「遺言公正証書」のきまり
様式
- 遺言者の指示によって公証人が筆記し、遺言者、公証人、および証人(2人以上)が内容を承認し、署名・捺印
メリット
- 法律のプロである公証人が作成するため、遺言としての様式や内容面での不備は生じにくい
- 公正役場の遺言書検索システムで遺言の存在を調べることができる
デメリット
- 公証役場への申請が必要
- 作成の手数料(※)が必要。(※相続財産の額によって決まる)
遺言公正証書は、内容面での信頼性が高い点や、公正役場の遺言書検索システムで遺言の存在を検索できる、などの点から、いちばん確実性が高い方法です。
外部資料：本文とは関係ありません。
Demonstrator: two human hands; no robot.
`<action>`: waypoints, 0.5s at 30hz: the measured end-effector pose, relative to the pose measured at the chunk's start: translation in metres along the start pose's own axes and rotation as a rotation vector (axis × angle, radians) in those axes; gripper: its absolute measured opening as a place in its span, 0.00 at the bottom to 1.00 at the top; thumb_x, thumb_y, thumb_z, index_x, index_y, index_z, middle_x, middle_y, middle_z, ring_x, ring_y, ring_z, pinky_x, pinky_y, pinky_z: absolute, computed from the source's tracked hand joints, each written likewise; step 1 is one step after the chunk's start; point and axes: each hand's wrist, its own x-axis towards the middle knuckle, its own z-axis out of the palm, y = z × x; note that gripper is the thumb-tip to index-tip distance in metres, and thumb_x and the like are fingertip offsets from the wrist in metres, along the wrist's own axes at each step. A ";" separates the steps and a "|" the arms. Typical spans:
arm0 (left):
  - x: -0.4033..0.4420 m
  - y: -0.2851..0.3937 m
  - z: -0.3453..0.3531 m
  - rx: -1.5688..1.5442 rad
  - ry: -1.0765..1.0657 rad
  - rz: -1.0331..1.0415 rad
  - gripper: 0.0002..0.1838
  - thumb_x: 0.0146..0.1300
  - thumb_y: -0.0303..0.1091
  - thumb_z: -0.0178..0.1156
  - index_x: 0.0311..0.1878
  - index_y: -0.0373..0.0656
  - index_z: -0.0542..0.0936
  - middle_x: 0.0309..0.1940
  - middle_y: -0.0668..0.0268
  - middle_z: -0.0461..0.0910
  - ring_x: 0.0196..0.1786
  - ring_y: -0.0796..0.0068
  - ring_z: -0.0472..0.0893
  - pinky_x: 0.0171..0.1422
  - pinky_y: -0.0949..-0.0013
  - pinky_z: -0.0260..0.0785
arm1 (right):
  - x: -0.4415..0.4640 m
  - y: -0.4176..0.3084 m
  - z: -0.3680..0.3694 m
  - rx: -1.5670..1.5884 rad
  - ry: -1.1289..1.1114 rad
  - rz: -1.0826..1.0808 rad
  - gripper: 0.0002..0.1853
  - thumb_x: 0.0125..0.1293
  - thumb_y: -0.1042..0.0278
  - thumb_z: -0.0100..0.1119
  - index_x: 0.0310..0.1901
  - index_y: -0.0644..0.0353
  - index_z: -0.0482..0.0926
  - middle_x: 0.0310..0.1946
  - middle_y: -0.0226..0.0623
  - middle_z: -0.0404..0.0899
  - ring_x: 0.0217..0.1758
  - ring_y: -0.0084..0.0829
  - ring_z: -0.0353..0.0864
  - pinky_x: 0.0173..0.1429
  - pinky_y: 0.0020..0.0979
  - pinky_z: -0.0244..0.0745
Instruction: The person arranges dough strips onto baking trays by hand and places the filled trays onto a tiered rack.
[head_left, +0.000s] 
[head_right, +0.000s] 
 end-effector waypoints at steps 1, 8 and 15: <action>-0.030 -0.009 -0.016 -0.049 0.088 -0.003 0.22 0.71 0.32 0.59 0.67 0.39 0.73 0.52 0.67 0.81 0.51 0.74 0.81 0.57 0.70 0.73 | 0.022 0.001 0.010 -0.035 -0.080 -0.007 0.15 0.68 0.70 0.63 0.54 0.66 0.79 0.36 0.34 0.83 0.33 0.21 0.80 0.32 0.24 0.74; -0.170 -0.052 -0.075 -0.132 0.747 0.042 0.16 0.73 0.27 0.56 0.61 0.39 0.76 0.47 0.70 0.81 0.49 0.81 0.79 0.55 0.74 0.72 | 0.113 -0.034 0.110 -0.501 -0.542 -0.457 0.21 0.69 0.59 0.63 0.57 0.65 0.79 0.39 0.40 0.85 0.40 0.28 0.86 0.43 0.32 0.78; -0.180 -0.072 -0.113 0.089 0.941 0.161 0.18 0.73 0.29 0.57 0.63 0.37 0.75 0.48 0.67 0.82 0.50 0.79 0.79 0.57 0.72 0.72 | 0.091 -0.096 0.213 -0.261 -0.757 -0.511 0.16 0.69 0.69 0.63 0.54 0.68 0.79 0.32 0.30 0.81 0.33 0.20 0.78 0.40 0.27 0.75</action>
ただし、手数料や煩雑な手続きが要らないという点では、自筆証書遺言はより手軽に作成できる方法です。
遺言書を作っている人は、どのくらいいるの?
ところで「遺言」を書いている人って、どのくらいいるのでしょうか。
日本公証人連合会ホームページによると、遺言公正証書の作成件数は、2008年に7万6436件だったものが、2019年には11万3137件まで増えました。(※2020年には9万7700件です)
自筆証書遺言は遺言者自身が自由に作成できるものなので、正確な件数のデータはありませんが、司法統計から「家庭裁判所で検認を受けた件数」を知ることができます。
- 2005年・・・1万2347件
- 2012年・・・1万6014件
- 2013年・・・1万6708件
- 2014年・・・1万6843件
- 2015年・・・1万6888件
- 2016年・・・1万7205件
- 2017年・・・1万7394件
- 2018年・・・1万7487件
- 2019年・・・1万8625件
法務省「司法統計年報(令和元年度)第2表 家事審判・調停事件の事件別―全家庭裁判所
2011年以降をみるとほぼ横ばいですが、2019年にはやや増加しています。
ちなみに、法務局の「遺言書保管制度の利用状況」によると、2020年7月から2021年3月までの「遺言書の保管申請件数」は累計1万6721件。月平均にすると1800件を超えます。
コロナ禍で「いつ・何が起きても不思議ではない」こんにち。自筆で遺言書を作成する人の数は増えていくかもしれませんね。